Often but not always included or recommended with “full coverage”:
- Uninsured/underinsured motorist (UM/UIM): If a driver hits you without enough insurance, UM/UIM can cover your injuries and sometimes damage to your car (state rules vary).
- Personal injury protection (PIP) or Medical Payments (MedPay): Helps with medical bills for you and your passengers, regardless of who’s at fault. PIP is required in some “no-fault” states.
Key reminder: “Full coverage” does not mean “everything is covered no matter what.” There are always exclusions and dollar limits. If you want a deeper dive into each part of a policy, see Understanding Auto Insurance Coverage Types (/auto-insurance/understanding-auto-insurance-coverage-types).
How much does full coverage car insurance cost?
Short answer: national averages for full coverage car insurance cost typically land between about $1,700 and $2,500 per year ($140–$210 per month) for a 35–40-year-old driver with a clean record and good credit, driving a common sedan. Many drivers fall outside that range depending on age, state, vehicle, driving history, and credit tier.
Typical price ranges you might see in quotes (your number could be higher or lower):
- Excellent risk profile (clean record, mid-30s+, safe ZIP, strong credit): $95–$160/month
- Average risk profile (minor ticket or average credit): $150–$250/month
- Higher risk profile (young driver, at-fault accident, DUI, or poor credit): $260–$500+/month
For context only, liability-only policies (just the minimum required third-party protection) can be far cheaper—often $45–$100/month for many drivers—because they don’t include collision and comprehensive.
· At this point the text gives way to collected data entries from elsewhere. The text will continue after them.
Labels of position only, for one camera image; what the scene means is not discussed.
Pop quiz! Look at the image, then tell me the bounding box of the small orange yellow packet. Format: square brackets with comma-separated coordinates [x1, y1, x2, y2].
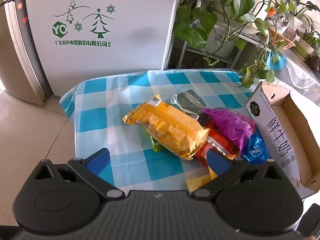
[186, 165, 218, 193]

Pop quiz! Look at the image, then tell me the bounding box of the blue checked tablecloth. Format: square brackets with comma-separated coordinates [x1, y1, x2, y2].
[59, 69, 319, 200]

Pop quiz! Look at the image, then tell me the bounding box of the silver clear snack packet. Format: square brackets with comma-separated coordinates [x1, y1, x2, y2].
[171, 89, 207, 120]

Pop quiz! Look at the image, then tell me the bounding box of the wicker basket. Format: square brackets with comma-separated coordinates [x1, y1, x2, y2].
[260, 26, 295, 52]

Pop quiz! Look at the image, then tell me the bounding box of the yellow snack packet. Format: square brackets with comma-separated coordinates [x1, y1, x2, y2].
[122, 94, 210, 160]

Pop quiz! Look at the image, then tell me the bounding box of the green snack packet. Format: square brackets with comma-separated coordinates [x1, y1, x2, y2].
[141, 126, 170, 153]

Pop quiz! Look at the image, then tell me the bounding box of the white refrigerator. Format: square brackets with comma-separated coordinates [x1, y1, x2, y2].
[2, 0, 184, 105]

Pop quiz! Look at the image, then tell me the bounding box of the green white plant pot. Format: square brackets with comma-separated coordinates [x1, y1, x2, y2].
[292, 39, 315, 60]

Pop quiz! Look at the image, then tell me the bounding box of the brown teapot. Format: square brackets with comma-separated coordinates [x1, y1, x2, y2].
[307, 54, 320, 72]

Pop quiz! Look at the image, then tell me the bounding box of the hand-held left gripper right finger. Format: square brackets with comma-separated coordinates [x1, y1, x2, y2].
[191, 149, 283, 201]

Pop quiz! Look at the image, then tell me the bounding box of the white wire rack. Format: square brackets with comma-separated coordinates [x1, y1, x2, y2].
[179, 0, 260, 69]

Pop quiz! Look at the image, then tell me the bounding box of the small potted plant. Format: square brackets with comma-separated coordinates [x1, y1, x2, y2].
[297, 2, 320, 48]

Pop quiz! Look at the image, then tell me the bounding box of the cardboard box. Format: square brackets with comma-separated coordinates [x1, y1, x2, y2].
[245, 81, 320, 193]

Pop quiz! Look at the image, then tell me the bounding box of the purple snack packet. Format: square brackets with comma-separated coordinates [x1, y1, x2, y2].
[200, 107, 257, 157]

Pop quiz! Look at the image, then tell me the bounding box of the large white plant pot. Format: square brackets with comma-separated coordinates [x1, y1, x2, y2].
[250, 0, 278, 22]

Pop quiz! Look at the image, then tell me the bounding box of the patterned table cover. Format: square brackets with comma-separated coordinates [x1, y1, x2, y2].
[272, 55, 320, 115]

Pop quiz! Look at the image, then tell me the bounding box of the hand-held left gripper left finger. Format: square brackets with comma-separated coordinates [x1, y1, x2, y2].
[32, 148, 125, 201]

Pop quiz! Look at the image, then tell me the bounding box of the black cable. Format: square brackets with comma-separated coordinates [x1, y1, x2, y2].
[190, 58, 208, 68]

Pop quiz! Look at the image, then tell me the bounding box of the blue snack packet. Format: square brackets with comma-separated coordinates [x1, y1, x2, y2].
[240, 133, 272, 165]

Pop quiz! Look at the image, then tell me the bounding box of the red snack packet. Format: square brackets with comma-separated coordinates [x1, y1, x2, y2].
[194, 114, 240, 167]

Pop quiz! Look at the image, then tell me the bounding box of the small white plant pot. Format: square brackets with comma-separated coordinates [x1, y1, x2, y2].
[205, 22, 240, 58]

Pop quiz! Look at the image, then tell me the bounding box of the blue round mat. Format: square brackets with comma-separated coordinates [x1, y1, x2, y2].
[265, 50, 287, 71]

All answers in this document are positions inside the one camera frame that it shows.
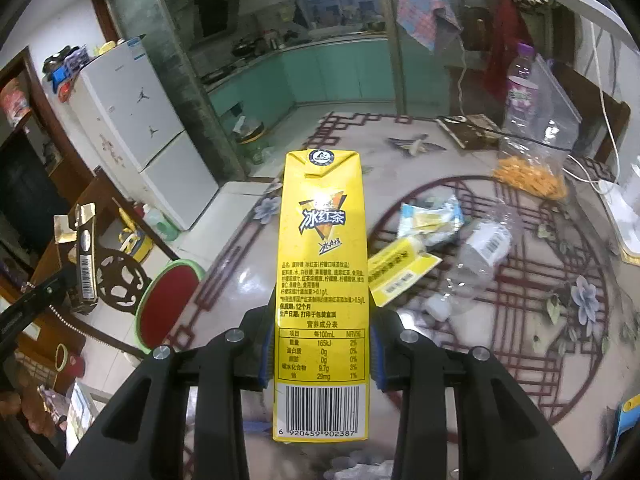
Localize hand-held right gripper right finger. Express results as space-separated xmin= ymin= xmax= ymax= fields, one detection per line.
xmin=367 ymin=307 xmax=583 ymax=480

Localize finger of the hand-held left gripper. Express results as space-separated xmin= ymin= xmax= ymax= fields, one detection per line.
xmin=20 ymin=266 xmax=78 ymax=311

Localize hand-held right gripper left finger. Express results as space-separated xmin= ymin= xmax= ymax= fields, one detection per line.
xmin=59 ymin=305 xmax=278 ymax=480

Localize dark gold-flapped box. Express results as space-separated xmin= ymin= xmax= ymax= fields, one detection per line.
xmin=54 ymin=203 xmax=100 ymax=316

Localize red basin with green rim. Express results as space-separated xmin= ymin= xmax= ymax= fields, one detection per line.
xmin=135 ymin=259 xmax=207 ymax=356

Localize yellow tea carton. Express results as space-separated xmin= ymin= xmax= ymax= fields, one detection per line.
xmin=272 ymin=149 xmax=371 ymax=443

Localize clear crushed plastic bottle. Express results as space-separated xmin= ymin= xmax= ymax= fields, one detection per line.
xmin=415 ymin=205 xmax=521 ymax=323

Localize white blue snack packet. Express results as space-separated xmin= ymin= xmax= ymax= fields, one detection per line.
xmin=397 ymin=195 xmax=465 ymax=247

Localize person's left hand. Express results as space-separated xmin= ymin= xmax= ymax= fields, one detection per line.
xmin=0 ymin=387 xmax=56 ymax=438

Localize carved wooden chair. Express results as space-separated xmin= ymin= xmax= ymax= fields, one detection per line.
xmin=27 ymin=167 xmax=183 ymax=356

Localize yellow plastic tub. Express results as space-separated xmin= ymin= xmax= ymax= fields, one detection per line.
xmin=117 ymin=207 xmax=155 ymax=263

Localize green detergent bottle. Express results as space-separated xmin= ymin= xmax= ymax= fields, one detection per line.
xmin=142 ymin=205 xmax=180 ymax=243

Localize white refrigerator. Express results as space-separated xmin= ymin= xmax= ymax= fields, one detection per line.
xmin=67 ymin=35 xmax=220 ymax=231

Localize green kitchen waste bin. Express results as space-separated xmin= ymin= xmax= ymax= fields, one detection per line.
xmin=232 ymin=115 xmax=266 ymax=166

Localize blue plastic crate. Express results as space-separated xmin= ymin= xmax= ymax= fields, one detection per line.
xmin=42 ymin=47 xmax=86 ymax=103

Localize zip bag of orange snacks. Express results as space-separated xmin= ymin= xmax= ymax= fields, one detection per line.
xmin=492 ymin=55 xmax=583 ymax=201

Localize teal kitchen cabinets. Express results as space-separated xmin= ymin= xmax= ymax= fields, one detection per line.
xmin=202 ymin=37 xmax=401 ymax=123

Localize purple-capped drink bottle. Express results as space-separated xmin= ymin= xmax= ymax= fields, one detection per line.
xmin=501 ymin=42 xmax=543 ymax=146

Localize red cloth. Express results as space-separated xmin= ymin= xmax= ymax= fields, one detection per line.
xmin=482 ymin=0 xmax=526 ymax=103

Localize black range hood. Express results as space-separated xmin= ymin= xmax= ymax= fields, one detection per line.
xmin=182 ymin=0 xmax=241 ymax=38

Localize dark wooden chair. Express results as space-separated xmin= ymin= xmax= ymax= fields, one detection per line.
xmin=550 ymin=62 xmax=632 ymax=161

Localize brown bag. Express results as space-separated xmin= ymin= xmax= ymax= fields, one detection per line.
xmin=460 ymin=5 xmax=493 ymax=52

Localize plaid towel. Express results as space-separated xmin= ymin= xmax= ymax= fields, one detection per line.
xmin=396 ymin=0 xmax=463 ymax=53

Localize white desk lamp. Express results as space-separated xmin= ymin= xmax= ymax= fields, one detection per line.
xmin=547 ymin=0 xmax=640 ymax=266

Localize white charger cable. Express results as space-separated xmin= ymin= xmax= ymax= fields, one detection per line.
xmin=589 ymin=20 xmax=623 ymax=186

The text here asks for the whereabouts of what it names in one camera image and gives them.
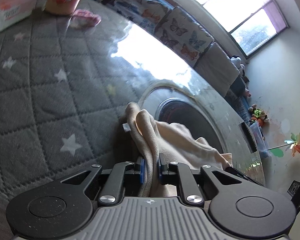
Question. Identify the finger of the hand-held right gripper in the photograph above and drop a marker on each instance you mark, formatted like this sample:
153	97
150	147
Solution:
240	176

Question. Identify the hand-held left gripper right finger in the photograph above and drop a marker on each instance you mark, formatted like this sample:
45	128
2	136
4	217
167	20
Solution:
161	171

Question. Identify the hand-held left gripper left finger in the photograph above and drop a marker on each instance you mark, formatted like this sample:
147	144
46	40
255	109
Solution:
140	170

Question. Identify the cream garment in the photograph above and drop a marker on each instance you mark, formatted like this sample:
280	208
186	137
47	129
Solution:
170	140

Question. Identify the black remote control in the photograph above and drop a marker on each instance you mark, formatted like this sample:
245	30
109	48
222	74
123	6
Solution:
249	137

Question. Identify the clear plastic storage box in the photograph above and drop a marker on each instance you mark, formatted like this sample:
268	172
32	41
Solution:
260	140

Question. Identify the colourful paper pinwheel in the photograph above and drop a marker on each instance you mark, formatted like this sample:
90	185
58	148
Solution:
296	145

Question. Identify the brown and green plush toys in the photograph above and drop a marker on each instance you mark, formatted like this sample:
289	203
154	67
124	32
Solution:
258	115

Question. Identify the glass turntable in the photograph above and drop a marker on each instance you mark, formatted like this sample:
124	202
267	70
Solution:
202	120

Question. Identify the pink plush toy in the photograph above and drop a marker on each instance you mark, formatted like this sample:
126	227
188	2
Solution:
247	93

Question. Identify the blue sofa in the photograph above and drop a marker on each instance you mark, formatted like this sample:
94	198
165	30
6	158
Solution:
237	88

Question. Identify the plain grey cushion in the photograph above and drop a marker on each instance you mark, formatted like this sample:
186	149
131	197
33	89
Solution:
217	67

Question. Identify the panda plush toy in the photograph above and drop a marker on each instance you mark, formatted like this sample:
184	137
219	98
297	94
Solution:
237	63

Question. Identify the grey quilted star tablecloth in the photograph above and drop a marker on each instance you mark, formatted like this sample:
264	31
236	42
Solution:
40	92

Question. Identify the square butterfly print cushion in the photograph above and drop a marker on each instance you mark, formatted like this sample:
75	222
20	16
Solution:
185	37

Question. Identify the wide butterfly print cushion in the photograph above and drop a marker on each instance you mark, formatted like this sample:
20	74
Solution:
140	7

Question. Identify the window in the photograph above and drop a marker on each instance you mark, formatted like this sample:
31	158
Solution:
227	7

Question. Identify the white tissue box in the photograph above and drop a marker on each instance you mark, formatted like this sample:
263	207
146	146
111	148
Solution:
10	12

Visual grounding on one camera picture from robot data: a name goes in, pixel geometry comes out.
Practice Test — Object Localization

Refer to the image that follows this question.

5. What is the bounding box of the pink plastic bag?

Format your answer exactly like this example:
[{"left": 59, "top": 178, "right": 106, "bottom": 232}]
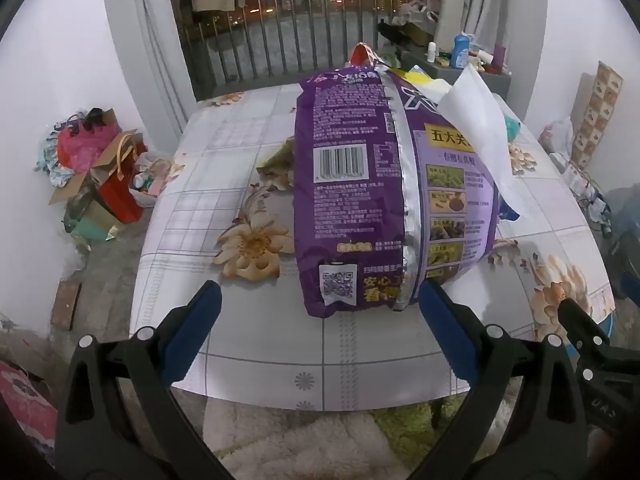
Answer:
[{"left": 57, "top": 120, "right": 118, "bottom": 173}]

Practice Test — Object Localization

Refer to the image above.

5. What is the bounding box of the blue plastic bottle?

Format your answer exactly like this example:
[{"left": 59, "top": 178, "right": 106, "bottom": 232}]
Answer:
[{"left": 450, "top": 31, "right": 473, "bottom": 70}]

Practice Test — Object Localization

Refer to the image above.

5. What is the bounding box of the white fluffy rug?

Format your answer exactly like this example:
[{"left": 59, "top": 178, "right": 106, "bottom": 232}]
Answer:
[{"left": 202, "top": 400, "right": 401, "bottom": 480}]

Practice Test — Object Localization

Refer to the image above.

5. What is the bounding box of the grey cabinet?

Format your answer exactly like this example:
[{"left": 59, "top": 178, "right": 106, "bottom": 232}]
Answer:
[{"left": 380, "top": 42, "right": 513, "bottom": 97}]

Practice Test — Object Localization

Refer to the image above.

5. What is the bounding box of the yellow packet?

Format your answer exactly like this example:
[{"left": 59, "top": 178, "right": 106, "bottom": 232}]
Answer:
[{"left": 400, "top": 65, "right": 436, "bottom": 93}]

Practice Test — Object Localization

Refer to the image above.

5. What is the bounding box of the grey curtain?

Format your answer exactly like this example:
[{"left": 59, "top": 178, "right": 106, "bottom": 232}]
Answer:
[{"left": 440, "top": 0, "right": 501, "bottom": 48}]

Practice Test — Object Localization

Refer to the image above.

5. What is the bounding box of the large purple food bag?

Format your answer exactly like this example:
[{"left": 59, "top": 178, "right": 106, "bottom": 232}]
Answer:
[{"left": 292, "top": 44, "right": 501, "bottom": 318}]

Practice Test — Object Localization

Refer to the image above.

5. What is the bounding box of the green rug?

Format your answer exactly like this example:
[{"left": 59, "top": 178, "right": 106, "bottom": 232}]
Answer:
[{"left": 372, "top": 400, "right": 481, "bottom": 466}]

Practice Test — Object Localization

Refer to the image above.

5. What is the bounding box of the blue bucket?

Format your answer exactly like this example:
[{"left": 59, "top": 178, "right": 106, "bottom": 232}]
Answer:
[{"left": 606, "top": 187, "right": 640, "bottom": 306}]

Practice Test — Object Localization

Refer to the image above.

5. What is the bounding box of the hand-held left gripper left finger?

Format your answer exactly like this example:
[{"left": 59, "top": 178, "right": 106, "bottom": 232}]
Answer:
[{"left": 54, "top": 280, "right": 236, "bottom": 480}]

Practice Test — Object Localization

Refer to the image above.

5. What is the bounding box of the blue packet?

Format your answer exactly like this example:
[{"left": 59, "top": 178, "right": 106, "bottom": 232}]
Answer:
[{"left": 497, "top": 195, "right": 521, "bottom": 222}]

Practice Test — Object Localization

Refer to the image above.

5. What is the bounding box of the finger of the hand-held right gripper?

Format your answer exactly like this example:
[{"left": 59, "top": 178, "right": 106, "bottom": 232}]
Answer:
[{"left": 557, "top": 299, "right": 611, "bottom": 356}]

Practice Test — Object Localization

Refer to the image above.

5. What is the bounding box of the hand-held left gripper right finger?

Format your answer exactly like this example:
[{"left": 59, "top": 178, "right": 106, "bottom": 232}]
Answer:
[{"left": 407, "top": 280, "right": 591, "bottom": 480}]

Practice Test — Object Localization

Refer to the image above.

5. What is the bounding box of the white paper sheet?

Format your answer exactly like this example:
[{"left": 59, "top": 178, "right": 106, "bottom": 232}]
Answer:
[{"left": 437, "top": 64, "right": 522, "bottom": 221}]

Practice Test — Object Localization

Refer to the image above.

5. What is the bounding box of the red patterned mat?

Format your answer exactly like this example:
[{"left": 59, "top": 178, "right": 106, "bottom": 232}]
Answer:
[{"left": 0, "top": 360, "right": 58, "bottom": 456}]

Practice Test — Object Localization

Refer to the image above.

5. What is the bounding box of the tall patterned cardboard box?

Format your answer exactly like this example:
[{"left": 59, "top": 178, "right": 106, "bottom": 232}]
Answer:
[{"left": 570, "top": 60, "right": 624, "bottom": 171}]

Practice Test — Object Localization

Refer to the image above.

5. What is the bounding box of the floral tablecloth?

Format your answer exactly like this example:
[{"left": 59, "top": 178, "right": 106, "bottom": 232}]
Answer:
[{"left": 129, "top": 82, "right": 616, "bottom": 413}]

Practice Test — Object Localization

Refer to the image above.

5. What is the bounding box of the white plastic bag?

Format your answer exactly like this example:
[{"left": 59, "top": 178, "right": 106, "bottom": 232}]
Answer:
[{"left": 539, "top": 117, "right": 574, "bottom": 156}]

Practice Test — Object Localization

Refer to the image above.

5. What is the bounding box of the green gold box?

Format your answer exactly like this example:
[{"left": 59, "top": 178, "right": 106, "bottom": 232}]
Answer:
[{"left": 62, "top": 200, "right": 123, "bottom": 243}]

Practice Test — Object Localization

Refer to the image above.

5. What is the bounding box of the red gift bag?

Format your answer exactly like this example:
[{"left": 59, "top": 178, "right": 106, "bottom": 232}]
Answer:
[{"left": 97, "top": 132, "right": 148, "bottom": 225}]

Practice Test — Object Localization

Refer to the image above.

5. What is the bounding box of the red brick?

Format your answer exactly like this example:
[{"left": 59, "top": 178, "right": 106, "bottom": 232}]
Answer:
[{"left": 50, "top": 280, "right": 82, "bottom": 332}]

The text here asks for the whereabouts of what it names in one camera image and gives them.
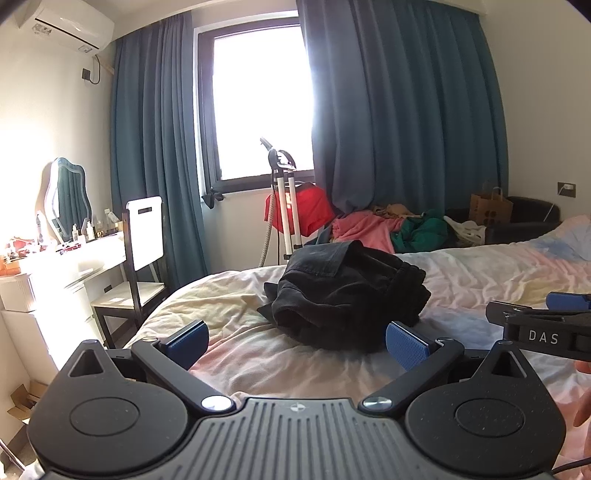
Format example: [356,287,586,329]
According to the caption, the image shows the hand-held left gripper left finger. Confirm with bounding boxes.
[59,319,234,412]

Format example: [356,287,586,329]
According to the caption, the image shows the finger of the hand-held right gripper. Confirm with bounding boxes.
[486,301,591,325]
[546,292,591,313]

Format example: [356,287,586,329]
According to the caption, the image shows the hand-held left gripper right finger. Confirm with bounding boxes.
[362,320,543,414]

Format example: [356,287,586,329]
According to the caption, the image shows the black pants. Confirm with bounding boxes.
[257,240,426,354]

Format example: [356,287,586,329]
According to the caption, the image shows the person's right hand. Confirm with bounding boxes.
[574,360,591,430]

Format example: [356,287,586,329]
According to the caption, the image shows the pastel tie-dye bed sheet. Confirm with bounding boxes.
[124,215,591,467]

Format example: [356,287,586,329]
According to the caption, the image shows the black armchair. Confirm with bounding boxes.
[445,196,561,245]

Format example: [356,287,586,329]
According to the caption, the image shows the white cloth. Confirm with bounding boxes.
[443,217,485,245]

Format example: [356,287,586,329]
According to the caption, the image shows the brown paper bag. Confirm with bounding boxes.
[469,182,514,227]

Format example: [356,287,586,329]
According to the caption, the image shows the green cloth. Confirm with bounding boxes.
[390,210,448,254]

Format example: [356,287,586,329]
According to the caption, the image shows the white backed chair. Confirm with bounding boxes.
[90,196,168,349]

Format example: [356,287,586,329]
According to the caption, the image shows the pink cloth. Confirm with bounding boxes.
[330,213,402,254]

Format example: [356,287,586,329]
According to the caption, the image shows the beige cloth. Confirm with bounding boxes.
[372,203,423,220]

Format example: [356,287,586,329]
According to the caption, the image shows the white vanity desk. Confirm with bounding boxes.
[0,231,127,372]

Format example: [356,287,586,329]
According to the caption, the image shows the row of cosmetic bottles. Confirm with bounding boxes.
[55,208,123,245]

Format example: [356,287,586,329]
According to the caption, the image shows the garment steamer stand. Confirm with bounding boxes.
[259,137,305,267]

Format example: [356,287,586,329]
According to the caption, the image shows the red cloth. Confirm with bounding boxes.
[264,182,335,236]

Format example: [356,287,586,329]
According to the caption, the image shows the cardboard box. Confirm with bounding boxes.
[7,381,49,423]

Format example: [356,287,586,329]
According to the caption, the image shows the teal curtain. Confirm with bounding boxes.
[295,0,509,217]
[110,11,208,296]

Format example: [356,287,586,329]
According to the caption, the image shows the wavy framed mirror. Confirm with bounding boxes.
[37,157,93,245]

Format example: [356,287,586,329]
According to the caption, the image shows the dark framed window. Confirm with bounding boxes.
[196,23,317,195]

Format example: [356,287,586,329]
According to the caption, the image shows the white air conditioner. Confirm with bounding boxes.
[14,0,115,51]

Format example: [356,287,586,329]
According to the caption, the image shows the black cable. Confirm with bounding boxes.
[551,457,591,474]

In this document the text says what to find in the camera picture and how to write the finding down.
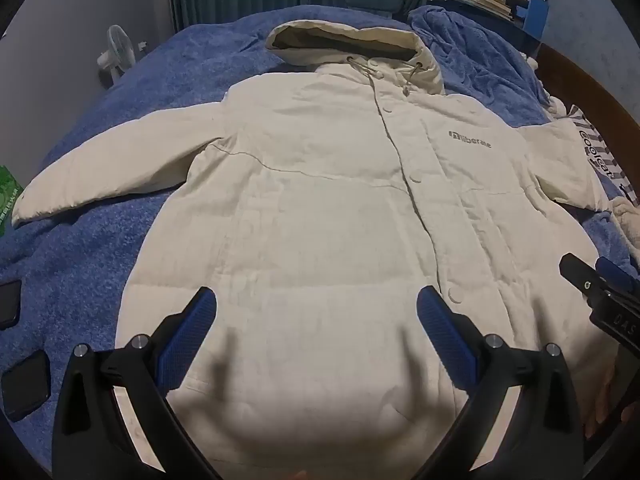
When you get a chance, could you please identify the brown wooden headboard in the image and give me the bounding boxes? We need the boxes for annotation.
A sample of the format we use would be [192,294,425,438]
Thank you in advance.
[537,42,640,128]

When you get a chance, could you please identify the green packet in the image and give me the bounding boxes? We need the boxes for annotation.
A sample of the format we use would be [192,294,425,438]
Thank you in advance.
[0,164,26,239]

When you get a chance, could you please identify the blue fleece blanket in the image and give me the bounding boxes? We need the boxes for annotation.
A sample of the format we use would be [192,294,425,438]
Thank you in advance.
[0,4,640,461]

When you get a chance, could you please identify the white electric fan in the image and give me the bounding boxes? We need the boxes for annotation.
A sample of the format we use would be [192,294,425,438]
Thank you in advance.
[96,25,149,87]

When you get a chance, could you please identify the blue box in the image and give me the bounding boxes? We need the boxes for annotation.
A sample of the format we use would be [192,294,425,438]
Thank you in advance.
[515,0,552,37]

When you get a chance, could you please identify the striped printed cloth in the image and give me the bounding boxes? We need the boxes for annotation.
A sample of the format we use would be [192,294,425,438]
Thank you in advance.
[569,104,640,207]

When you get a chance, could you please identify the white hooded jacket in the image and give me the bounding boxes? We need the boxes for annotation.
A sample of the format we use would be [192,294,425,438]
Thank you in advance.
[11,20,620,480]

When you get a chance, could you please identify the person's right hand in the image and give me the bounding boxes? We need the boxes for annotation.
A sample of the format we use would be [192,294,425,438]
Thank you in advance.
[584,360,637,442]

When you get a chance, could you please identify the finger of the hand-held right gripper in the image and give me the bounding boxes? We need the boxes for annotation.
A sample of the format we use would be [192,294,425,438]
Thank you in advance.
[595,257,640,293]
[558,253,607,307]

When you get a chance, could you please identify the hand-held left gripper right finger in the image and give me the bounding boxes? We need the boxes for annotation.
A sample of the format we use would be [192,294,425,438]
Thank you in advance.
[416,285,589,480]

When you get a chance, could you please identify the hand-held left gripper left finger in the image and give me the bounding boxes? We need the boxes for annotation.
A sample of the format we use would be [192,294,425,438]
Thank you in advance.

If you’re weighing that trade-off, read Liability-Only Car Insurance: Costs, Pros & How to Buy (/auto-insurance/liability-only-car-insurance).
Rates vary by insurer and by state. Two drivers with near-identical profiles can see quotes hundreds of dollars apart. That’s why comparing 3–5 carriers is usually the fastest way to find your best price.
State-by-state cost differences (and why they matter)
Where you garage your car (your primary ZIP code) can swing your full coverage premium by 2–3x. Why? Each state has its own liability minimums, injury claim rules (fault vs. no-fault), repair and medical cost trends, weather risks, theft rates, and litigation environment.
- High-cost states often include parts of the Northeast and coastal metros with high crash frequency, higher medical costs, and more litigation. For example, New Jersey drivers typically see above-average full coverage premiums. If you live there, our New Jersey guide can help: Auto Insurance in New Jersey: Rates, Requirements & How to Save (/auto-insurance/auto-insurance-in-new-jersey-rates-requirements-save).
- Lower-cost states tend to have less congestion, lower claim severity, and lower medical/repair costs. Rural ZIP codes often enjoy lower rates than dense urban cores—sometimes by hundreds per year.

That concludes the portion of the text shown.